### Exercise description
Beneath this instruction is a block of data; output from it exactly the lines that run from the one containing "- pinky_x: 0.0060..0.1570" through the one containing "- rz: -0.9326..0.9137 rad", inclusive.

### Information supplied
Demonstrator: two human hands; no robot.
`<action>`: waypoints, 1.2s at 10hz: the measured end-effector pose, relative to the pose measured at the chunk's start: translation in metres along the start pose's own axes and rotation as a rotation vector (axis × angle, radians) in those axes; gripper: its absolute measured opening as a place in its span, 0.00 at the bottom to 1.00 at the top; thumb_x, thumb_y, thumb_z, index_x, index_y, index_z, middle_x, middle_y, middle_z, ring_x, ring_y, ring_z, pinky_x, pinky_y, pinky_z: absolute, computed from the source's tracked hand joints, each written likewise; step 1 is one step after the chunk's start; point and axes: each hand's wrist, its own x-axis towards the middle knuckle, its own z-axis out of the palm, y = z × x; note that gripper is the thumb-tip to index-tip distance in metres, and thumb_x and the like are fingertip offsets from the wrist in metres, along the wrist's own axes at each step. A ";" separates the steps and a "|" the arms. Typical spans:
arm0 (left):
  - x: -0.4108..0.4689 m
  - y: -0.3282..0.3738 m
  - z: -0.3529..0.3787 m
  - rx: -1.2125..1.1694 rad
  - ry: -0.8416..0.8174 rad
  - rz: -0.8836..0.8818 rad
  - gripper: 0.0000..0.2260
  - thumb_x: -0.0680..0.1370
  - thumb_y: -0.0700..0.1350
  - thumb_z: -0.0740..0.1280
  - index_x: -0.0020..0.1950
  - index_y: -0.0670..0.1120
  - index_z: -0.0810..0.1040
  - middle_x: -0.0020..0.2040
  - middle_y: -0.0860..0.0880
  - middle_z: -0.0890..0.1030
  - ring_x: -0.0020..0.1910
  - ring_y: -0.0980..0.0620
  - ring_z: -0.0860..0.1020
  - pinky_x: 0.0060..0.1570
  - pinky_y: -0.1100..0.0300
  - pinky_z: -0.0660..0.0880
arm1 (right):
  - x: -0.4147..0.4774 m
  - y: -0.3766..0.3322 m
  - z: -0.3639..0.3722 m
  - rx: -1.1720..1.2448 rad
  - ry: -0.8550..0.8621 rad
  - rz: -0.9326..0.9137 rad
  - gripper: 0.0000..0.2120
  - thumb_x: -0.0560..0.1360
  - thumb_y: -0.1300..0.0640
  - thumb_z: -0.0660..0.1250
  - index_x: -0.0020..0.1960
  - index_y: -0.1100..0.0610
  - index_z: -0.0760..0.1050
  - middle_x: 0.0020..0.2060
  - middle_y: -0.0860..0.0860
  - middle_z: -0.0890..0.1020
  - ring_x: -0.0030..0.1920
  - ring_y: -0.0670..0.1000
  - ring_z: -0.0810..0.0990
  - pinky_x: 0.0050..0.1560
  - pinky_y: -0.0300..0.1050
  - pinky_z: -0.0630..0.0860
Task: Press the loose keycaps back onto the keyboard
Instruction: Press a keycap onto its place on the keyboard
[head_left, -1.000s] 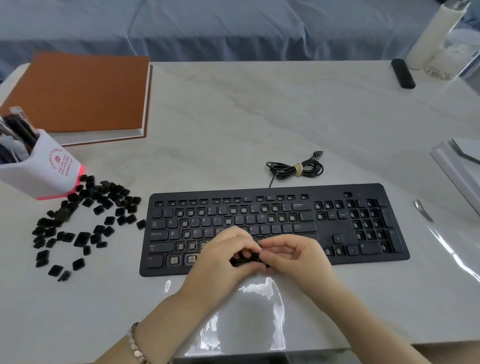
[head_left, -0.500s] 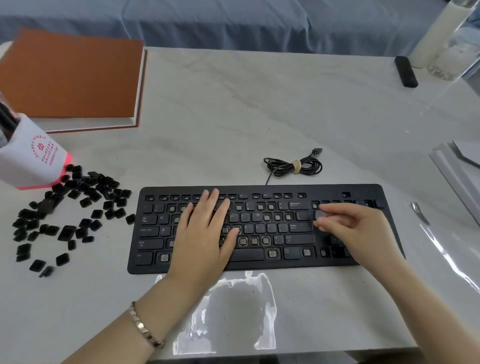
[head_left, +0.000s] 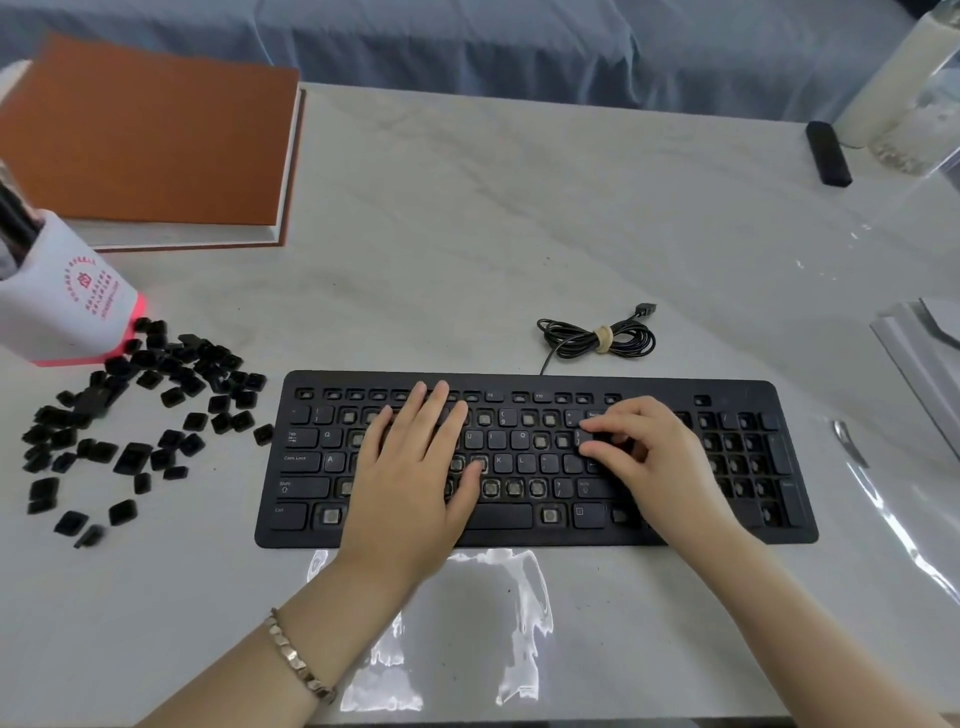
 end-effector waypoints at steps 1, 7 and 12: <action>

### Solution
  - pinky_x: 0.0060..0.1570
  - pinky_y: -0.1100..0.0300
  - pinky_z: -0.0660..0.0880
arm1 (right):
  - x: -0.4147..0.4774 m
  - y: -0.3766..0.3322 m
  - z: -0.3639..0.3722 m
  - rx: -1.1720..1.2448 rad
  - ry: -0.8550..0.8621 rad
  - rz: -0.9326..0.9137 rad

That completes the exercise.